Re-Mapping the Ideological Landscape

Something quite important happened over the Memorial Day Weekend.  The ideological landscape of America was re-mapped. Misogyny went from being a "mental disturbance" and cultural background noise to being identified as an ideology.  It's doctrines were explicated. Its ideological centers and communication channels were exposed. The dark underworld of its adherents were brought into the sunshine. It became clear that many, if not all men, have been, at various times in their lives, under its ideological influence.

 An ideology can be renounced and turned away from, even if it has become habitual. It can be combatted. The young can be educated against a dangerous ideology. But we throw up our hands at "mental disturbances;" they seem unpredictable and very hard to correct.

The news media seemed all set to present Isla Vista as an all ready familiar narrative. Mentally ill person plus easy access to guns equals mass murder. Cue the Gun control debate.

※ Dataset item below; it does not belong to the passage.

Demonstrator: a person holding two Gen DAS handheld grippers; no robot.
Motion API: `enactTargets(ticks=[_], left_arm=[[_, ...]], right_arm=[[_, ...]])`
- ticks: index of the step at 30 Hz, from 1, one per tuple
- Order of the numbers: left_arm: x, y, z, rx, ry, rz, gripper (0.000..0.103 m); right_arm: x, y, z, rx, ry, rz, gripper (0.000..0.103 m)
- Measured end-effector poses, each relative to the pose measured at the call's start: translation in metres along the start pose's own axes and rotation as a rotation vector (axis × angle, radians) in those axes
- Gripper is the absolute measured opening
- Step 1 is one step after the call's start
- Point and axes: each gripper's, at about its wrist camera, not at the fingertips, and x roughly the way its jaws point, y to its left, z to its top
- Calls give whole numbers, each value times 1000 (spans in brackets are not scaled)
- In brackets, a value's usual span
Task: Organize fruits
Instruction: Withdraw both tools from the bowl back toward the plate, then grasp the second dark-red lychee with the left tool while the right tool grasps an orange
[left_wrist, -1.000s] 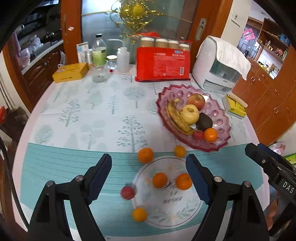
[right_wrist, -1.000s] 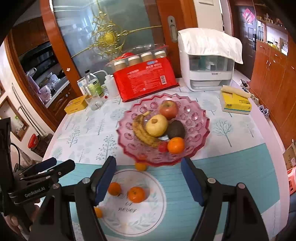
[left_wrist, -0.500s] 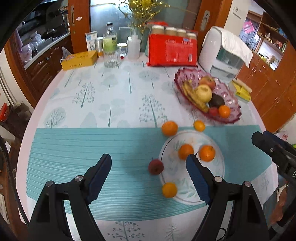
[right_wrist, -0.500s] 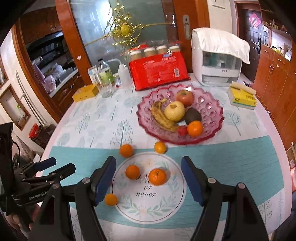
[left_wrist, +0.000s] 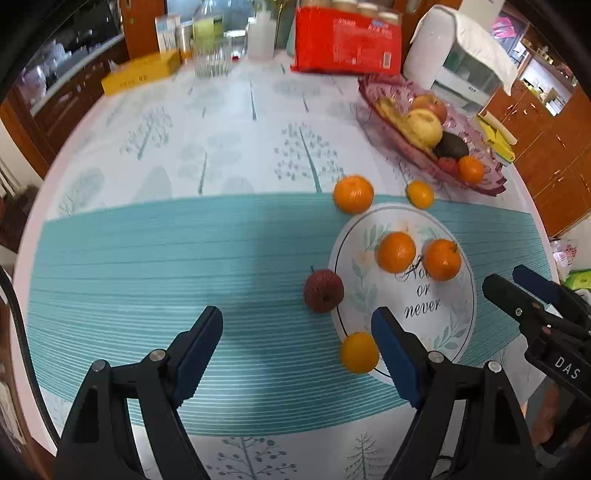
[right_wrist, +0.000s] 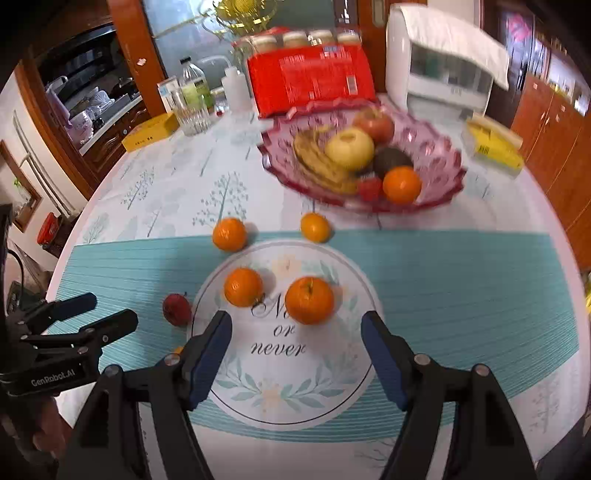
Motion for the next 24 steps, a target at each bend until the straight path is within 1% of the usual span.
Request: enactTargets(ticks=[3, 7, 11, 19, 21, 24], left_arm=[[13, 0, -2, -19, 30, -8, 82], [26, -2, -3, -36, 42, -8, 82], [35, -5, -1, -44, 47, -18, 69], [51, -11, 2, -63, 59, -13, 66], [54, -13, 4, -63, 64, -18, 57], [60, -16, 5, -68, 80, -24, 49]], right_arm=[[11, -6, -3, 10, 34, 19, 70], [25, -15, -6, 31, 69, 49, 63], [34, -23, -6, 53, 90, 77, 61], [46, -29, -4, 49, 106, 106, 61], [48, -31, -2, 49, 104, 113, 61], [51, -33, 3, 40, 100, 120, 61]])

That narrative was disrupted.  The fact that the shooter left a misogynist manifesto could not be ignored. And when it was reported, women started reporting the effects of misogyny and rape culture in their social media streams. They named the problem. And they started to identify the sources of cultural messages that promote rape culture in popular culture. They called out men's complicity in it.

The ensuing struggle between #notallmen and #yesallwomen was a mass consciousness raising session for the nation, with a time clock of hours instead of days or weeks. An ideological re-mapping occurred, and an important linkage was made between the daily violence against women, ideological misogyny and random mass murder.

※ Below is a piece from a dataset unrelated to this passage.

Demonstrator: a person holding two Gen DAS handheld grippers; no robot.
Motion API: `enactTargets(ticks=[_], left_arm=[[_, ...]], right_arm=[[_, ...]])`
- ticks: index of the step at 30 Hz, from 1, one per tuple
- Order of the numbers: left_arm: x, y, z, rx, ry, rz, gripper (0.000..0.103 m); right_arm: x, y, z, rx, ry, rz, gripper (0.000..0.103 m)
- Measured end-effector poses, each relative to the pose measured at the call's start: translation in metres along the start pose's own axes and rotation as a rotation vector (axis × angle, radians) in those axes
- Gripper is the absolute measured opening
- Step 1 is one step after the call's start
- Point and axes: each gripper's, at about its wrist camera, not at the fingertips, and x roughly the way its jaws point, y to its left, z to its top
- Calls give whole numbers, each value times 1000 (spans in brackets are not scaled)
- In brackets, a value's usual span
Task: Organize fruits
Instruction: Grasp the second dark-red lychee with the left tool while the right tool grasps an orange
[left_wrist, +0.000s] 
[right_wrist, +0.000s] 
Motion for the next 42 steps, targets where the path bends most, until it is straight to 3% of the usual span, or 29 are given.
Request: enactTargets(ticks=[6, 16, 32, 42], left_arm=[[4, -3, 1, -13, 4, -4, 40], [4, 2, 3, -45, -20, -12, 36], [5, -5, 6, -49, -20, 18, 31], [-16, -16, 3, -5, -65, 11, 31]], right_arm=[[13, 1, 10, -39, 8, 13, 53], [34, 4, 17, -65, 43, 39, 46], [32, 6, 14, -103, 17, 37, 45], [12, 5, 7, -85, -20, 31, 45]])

This is how social and cultural struggle happens now. It is not the civil debate between columnists of the New York Times op-ed page. It is not erudite or abstract. #YesAllWomen prevailed because it brought forward a tidal wave of individual testimonies which established the real truth, on the ground; how it really happens.

Ordinary people know the full truth about the realities of living in this society. They know what it like to live on the minimum wage. They know what it feels like to have no health insurance. They know how a steady stream of microaggressions wear people of color down. They know how hopeless long term unemployment is. They know that there are no jobs, or no buses to the retail jobs that do exist. They know the fear of living without papers. They know the social vulnerability of gender nonconformity. They know it all. The truth is out there.

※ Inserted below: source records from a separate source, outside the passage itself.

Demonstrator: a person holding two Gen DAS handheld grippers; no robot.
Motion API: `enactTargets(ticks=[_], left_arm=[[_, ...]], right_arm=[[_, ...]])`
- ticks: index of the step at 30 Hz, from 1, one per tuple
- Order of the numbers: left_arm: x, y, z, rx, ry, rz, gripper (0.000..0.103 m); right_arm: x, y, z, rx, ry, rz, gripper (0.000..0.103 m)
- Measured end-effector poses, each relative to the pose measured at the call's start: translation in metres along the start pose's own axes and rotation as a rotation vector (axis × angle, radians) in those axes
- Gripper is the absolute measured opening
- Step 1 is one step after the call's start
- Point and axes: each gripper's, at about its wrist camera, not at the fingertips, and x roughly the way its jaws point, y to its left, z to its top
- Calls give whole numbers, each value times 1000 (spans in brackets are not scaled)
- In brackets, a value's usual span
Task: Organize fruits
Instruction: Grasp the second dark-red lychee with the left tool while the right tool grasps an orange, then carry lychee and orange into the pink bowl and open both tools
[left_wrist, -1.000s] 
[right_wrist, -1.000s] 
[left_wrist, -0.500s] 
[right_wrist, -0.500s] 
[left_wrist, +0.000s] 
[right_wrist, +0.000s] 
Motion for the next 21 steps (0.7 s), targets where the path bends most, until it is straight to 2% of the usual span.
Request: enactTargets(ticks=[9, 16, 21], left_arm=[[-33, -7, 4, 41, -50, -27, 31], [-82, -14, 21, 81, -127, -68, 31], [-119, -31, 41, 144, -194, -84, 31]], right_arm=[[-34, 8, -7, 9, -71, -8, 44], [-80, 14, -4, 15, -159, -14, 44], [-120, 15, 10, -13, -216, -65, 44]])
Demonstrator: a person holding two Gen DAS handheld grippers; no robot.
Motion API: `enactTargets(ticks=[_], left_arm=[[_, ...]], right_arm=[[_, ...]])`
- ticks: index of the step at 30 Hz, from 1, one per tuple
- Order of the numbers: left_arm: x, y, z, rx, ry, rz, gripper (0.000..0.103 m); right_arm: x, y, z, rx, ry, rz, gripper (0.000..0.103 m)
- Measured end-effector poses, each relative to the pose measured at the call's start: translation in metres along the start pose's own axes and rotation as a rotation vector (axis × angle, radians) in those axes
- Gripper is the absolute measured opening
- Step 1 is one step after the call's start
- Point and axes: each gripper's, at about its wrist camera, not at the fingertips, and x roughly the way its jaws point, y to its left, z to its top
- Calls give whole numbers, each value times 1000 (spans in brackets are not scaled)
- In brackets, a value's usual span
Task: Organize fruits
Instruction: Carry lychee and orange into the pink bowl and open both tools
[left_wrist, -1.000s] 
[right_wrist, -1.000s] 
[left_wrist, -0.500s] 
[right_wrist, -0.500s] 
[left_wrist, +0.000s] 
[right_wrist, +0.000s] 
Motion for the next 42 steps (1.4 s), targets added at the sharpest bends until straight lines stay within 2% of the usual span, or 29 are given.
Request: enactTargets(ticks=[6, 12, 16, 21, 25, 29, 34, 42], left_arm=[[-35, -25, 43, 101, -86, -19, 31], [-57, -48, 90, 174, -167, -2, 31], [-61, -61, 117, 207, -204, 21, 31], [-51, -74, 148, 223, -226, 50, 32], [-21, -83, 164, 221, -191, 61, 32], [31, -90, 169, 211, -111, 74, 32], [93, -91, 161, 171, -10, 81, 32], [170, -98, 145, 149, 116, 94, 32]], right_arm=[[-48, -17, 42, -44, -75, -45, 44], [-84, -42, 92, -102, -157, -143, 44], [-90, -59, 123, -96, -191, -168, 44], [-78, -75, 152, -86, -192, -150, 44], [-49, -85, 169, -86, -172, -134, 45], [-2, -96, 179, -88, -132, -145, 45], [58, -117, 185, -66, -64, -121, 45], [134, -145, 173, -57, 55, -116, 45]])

And when the truth get told in massive numbers, as it now can, it changes the way that the world is seen and  known.


  1. Steve Cook10:09 AM

    AYes, it's true; there are now tools to leverage communication of any sort that never before existed. I'm glad of that. I hope, however, that it doesn't just come down to a numbers game, how many tweeted in support of this position, how many in support of that. We will still need New York Times op-ends and the like, or it will just be the noisiest who "win."

  2. It's quite wonderful, I think, because what's happened is that the ability to share stories has been decentralized. And stories are the most persuasive way to have people change their minds, which is why the media is so powerful - they choose the stories to tell. Blogs and twitter have changed all that. Now people are in control of their own narrative, but it isn't anarchy, as it still gels together over common experiences or how different one's experience is from the so called common experience...and we need to understand this dynamic in order to be relevant.